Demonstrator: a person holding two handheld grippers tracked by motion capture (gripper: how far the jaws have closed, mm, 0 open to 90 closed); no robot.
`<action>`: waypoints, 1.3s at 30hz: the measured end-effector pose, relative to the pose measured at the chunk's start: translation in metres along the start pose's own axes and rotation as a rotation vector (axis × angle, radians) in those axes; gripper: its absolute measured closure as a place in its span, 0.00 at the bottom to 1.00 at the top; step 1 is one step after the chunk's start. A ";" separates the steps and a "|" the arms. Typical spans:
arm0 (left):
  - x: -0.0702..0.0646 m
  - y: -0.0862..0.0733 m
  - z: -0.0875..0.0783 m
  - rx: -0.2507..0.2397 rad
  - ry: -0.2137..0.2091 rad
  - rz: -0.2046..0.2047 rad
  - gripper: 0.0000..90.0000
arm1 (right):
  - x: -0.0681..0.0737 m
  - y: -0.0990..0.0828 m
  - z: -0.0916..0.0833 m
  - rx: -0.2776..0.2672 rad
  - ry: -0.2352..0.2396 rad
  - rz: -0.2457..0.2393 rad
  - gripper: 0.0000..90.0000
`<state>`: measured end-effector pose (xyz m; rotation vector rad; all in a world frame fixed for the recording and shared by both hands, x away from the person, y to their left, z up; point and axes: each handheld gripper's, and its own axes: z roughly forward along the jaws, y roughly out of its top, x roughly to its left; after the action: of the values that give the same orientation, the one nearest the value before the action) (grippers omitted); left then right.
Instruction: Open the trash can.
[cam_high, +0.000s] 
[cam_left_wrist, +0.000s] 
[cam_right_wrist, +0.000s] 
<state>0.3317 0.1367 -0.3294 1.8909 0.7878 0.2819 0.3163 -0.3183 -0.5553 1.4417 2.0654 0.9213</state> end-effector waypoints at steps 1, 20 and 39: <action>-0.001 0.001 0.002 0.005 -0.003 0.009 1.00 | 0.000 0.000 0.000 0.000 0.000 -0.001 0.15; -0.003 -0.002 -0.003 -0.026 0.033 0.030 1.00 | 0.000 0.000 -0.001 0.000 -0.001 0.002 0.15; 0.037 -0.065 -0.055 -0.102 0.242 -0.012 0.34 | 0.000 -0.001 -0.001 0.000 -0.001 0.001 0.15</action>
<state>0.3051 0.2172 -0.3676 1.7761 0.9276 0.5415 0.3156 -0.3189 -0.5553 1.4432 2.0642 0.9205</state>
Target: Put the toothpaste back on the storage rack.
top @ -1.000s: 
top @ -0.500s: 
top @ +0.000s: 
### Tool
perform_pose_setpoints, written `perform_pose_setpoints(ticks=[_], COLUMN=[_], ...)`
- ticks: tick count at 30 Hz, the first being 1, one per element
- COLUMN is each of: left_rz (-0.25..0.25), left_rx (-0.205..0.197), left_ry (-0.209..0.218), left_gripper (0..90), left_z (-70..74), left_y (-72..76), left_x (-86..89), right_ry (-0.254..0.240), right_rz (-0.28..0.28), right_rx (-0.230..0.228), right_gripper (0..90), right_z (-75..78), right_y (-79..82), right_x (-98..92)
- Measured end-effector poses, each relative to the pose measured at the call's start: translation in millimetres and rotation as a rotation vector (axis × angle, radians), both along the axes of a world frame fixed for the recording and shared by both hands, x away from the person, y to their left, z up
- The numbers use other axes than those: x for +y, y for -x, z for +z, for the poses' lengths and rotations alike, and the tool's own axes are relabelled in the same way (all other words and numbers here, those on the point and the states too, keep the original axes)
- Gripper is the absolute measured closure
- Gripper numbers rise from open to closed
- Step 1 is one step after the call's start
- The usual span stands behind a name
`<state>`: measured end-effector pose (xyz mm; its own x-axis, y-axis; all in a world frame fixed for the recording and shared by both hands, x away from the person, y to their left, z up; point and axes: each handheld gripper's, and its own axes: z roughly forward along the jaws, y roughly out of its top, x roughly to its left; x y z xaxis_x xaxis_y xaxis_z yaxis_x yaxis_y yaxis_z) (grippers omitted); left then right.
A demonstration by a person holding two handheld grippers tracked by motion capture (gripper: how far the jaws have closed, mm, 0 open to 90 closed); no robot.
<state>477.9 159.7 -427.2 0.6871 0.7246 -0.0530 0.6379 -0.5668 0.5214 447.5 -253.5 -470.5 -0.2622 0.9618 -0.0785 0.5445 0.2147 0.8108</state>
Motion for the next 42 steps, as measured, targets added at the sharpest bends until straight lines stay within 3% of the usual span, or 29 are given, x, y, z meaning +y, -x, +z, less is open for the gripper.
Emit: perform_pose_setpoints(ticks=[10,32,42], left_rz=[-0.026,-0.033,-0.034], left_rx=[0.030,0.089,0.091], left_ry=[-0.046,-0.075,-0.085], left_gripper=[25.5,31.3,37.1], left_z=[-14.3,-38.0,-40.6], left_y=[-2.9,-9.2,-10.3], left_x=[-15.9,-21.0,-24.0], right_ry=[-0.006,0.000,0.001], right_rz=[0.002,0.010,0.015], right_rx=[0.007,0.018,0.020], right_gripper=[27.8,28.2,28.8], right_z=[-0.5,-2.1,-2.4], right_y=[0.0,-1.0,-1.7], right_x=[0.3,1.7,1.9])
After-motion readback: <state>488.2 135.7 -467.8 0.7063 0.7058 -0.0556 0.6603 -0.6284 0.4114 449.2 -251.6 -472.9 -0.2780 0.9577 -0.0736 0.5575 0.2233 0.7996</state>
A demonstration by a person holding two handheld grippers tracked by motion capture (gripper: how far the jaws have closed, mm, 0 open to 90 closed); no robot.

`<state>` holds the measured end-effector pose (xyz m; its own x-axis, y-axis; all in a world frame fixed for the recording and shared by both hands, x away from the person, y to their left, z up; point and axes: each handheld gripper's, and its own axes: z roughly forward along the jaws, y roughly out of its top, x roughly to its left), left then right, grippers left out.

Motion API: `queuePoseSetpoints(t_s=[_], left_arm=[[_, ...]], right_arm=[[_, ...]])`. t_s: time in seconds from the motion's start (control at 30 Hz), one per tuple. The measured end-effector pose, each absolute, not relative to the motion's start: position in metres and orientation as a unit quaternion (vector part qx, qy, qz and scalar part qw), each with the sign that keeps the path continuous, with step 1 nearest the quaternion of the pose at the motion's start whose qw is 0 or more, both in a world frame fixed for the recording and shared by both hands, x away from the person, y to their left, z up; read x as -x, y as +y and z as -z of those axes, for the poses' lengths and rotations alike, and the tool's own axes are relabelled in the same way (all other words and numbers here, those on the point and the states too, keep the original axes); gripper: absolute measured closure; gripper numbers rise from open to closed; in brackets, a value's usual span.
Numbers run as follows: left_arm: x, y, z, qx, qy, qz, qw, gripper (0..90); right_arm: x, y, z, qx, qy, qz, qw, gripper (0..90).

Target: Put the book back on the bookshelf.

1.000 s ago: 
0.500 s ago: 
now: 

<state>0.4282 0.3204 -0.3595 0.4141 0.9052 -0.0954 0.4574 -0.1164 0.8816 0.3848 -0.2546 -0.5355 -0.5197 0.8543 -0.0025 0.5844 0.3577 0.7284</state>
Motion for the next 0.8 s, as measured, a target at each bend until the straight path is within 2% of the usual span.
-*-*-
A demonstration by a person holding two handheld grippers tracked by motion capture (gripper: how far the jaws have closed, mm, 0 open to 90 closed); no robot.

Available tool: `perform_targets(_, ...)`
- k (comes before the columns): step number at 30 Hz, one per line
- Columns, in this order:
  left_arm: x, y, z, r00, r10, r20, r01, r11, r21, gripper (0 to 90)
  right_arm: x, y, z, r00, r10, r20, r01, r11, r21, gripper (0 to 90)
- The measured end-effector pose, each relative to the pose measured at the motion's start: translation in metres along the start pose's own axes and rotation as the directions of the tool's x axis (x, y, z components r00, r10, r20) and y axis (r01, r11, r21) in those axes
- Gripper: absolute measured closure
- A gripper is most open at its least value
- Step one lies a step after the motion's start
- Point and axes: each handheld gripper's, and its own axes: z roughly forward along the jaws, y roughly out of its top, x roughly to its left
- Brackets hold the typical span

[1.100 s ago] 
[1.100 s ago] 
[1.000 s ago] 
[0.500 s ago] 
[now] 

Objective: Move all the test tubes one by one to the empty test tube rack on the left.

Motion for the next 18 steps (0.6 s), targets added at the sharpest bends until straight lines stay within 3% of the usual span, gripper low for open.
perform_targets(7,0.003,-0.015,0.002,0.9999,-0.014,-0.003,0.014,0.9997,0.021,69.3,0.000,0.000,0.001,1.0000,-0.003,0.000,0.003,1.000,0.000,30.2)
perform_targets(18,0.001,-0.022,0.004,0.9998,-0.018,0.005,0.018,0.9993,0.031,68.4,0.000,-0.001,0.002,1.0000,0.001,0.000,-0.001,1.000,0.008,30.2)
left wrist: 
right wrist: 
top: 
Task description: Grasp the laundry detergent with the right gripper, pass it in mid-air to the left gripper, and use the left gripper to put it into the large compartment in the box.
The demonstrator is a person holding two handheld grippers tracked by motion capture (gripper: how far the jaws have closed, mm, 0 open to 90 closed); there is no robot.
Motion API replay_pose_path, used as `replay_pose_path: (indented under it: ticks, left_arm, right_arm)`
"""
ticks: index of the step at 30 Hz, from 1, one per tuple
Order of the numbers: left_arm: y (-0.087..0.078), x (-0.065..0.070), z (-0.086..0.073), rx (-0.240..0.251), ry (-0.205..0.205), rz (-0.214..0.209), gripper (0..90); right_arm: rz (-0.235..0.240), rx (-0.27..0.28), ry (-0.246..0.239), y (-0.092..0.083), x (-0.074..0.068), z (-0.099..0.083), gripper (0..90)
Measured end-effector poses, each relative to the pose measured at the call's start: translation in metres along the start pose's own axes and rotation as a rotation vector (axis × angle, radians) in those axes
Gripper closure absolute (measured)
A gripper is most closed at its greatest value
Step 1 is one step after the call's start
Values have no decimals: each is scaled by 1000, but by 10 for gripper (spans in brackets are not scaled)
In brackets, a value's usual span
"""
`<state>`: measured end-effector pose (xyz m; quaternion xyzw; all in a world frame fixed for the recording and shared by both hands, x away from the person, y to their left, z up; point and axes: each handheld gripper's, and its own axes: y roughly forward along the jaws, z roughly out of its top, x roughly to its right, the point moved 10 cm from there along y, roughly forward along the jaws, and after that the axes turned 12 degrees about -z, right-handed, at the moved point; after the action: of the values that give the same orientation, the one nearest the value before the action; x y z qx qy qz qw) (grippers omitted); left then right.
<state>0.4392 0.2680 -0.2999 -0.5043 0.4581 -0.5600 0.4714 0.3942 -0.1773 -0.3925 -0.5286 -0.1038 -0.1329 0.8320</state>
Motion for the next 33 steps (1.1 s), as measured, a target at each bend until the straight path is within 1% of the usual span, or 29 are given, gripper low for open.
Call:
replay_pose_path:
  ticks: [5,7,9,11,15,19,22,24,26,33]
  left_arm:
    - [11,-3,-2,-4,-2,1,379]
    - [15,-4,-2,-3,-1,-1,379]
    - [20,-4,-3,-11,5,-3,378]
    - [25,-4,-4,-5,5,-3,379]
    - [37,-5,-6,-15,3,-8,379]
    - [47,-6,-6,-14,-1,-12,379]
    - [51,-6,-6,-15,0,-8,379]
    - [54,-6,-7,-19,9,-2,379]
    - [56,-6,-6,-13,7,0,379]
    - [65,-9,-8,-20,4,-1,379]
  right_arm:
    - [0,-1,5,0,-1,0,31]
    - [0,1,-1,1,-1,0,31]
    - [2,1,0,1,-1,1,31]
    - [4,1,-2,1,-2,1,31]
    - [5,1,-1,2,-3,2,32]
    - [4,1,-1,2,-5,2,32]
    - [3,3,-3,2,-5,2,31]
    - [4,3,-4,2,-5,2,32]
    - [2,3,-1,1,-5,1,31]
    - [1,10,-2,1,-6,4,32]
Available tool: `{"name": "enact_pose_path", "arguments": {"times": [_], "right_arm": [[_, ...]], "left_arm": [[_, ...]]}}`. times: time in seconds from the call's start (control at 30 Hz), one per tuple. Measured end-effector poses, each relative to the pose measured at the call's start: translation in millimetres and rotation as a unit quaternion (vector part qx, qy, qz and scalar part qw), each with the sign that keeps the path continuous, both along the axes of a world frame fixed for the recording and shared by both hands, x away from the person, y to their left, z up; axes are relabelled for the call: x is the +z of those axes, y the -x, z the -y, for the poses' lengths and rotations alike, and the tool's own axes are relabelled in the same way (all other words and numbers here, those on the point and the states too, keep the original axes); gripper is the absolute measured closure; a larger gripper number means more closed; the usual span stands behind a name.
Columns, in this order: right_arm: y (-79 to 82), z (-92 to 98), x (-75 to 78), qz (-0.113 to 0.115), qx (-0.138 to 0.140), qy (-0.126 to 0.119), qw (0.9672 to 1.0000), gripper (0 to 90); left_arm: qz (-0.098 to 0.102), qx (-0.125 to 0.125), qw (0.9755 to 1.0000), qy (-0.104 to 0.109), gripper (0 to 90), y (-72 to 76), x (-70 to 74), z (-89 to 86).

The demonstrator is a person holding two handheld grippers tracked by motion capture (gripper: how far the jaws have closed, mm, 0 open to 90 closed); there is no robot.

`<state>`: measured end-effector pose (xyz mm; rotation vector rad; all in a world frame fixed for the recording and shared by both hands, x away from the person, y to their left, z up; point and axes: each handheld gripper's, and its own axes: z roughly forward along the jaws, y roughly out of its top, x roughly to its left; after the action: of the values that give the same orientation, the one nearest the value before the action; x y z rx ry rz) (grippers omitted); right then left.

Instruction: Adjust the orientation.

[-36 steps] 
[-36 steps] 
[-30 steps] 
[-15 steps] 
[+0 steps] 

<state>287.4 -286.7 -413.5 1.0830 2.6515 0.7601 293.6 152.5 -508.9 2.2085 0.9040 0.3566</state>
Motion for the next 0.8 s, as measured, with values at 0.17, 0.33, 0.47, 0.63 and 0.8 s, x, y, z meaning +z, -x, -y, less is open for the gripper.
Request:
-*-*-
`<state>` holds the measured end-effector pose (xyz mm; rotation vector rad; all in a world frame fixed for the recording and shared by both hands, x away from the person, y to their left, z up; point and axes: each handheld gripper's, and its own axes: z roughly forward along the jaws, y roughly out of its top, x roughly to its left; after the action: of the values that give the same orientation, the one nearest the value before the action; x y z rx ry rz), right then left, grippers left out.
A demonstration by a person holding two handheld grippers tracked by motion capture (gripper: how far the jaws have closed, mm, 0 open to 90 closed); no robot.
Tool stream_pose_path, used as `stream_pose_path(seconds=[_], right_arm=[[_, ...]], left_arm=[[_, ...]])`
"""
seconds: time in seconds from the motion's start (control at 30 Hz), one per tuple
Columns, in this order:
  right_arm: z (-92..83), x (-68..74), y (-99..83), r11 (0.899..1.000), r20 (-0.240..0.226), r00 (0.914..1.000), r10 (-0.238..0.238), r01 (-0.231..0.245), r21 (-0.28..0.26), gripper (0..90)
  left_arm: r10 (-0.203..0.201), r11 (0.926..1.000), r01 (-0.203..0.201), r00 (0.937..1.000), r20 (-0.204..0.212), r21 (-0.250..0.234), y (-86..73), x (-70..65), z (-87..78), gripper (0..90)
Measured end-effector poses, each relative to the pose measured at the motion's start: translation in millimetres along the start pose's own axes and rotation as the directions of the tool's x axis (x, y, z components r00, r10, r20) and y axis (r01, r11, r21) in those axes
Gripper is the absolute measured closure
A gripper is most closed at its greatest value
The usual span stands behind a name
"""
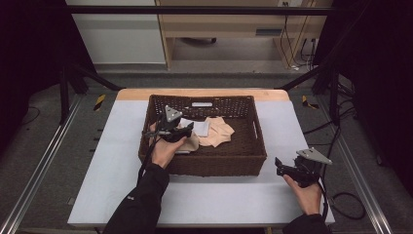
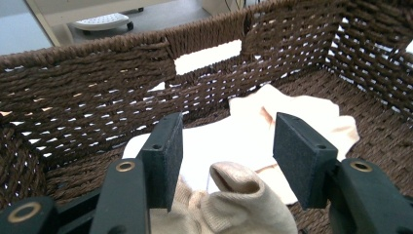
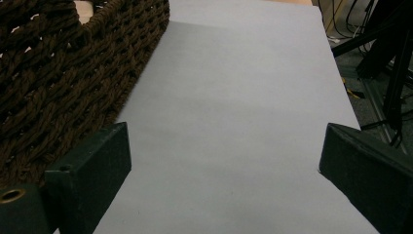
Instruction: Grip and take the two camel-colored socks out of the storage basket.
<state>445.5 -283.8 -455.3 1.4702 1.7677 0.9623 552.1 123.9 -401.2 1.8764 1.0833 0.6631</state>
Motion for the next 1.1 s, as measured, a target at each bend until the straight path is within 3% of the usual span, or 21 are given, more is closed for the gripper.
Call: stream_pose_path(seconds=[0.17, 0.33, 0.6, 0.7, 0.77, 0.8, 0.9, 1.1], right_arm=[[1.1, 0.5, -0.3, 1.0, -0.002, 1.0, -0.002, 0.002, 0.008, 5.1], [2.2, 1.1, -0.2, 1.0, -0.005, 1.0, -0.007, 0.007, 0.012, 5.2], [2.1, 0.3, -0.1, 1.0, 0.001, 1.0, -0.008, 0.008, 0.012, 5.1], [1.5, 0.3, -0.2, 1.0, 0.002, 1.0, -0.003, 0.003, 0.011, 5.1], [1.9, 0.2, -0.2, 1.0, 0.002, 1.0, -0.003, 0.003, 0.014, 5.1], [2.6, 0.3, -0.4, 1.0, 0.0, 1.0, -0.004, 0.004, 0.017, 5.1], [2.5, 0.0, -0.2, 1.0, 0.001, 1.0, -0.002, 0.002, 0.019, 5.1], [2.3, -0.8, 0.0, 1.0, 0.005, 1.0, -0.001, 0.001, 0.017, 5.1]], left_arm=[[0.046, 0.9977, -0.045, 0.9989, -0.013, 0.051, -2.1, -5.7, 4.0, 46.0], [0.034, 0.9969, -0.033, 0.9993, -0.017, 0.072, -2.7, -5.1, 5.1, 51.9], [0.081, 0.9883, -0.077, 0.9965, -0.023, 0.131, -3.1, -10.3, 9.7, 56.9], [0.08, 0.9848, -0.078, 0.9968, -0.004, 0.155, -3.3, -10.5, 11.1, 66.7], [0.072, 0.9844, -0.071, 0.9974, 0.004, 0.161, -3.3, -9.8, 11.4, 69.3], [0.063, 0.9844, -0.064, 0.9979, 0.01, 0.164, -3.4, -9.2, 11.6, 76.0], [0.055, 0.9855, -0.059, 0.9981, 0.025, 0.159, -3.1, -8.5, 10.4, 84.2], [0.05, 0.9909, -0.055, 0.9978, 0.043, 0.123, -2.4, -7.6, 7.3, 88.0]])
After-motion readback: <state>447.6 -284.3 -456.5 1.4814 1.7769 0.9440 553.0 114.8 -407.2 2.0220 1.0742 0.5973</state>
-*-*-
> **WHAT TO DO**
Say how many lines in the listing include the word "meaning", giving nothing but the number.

> **ANSWER BOX**
2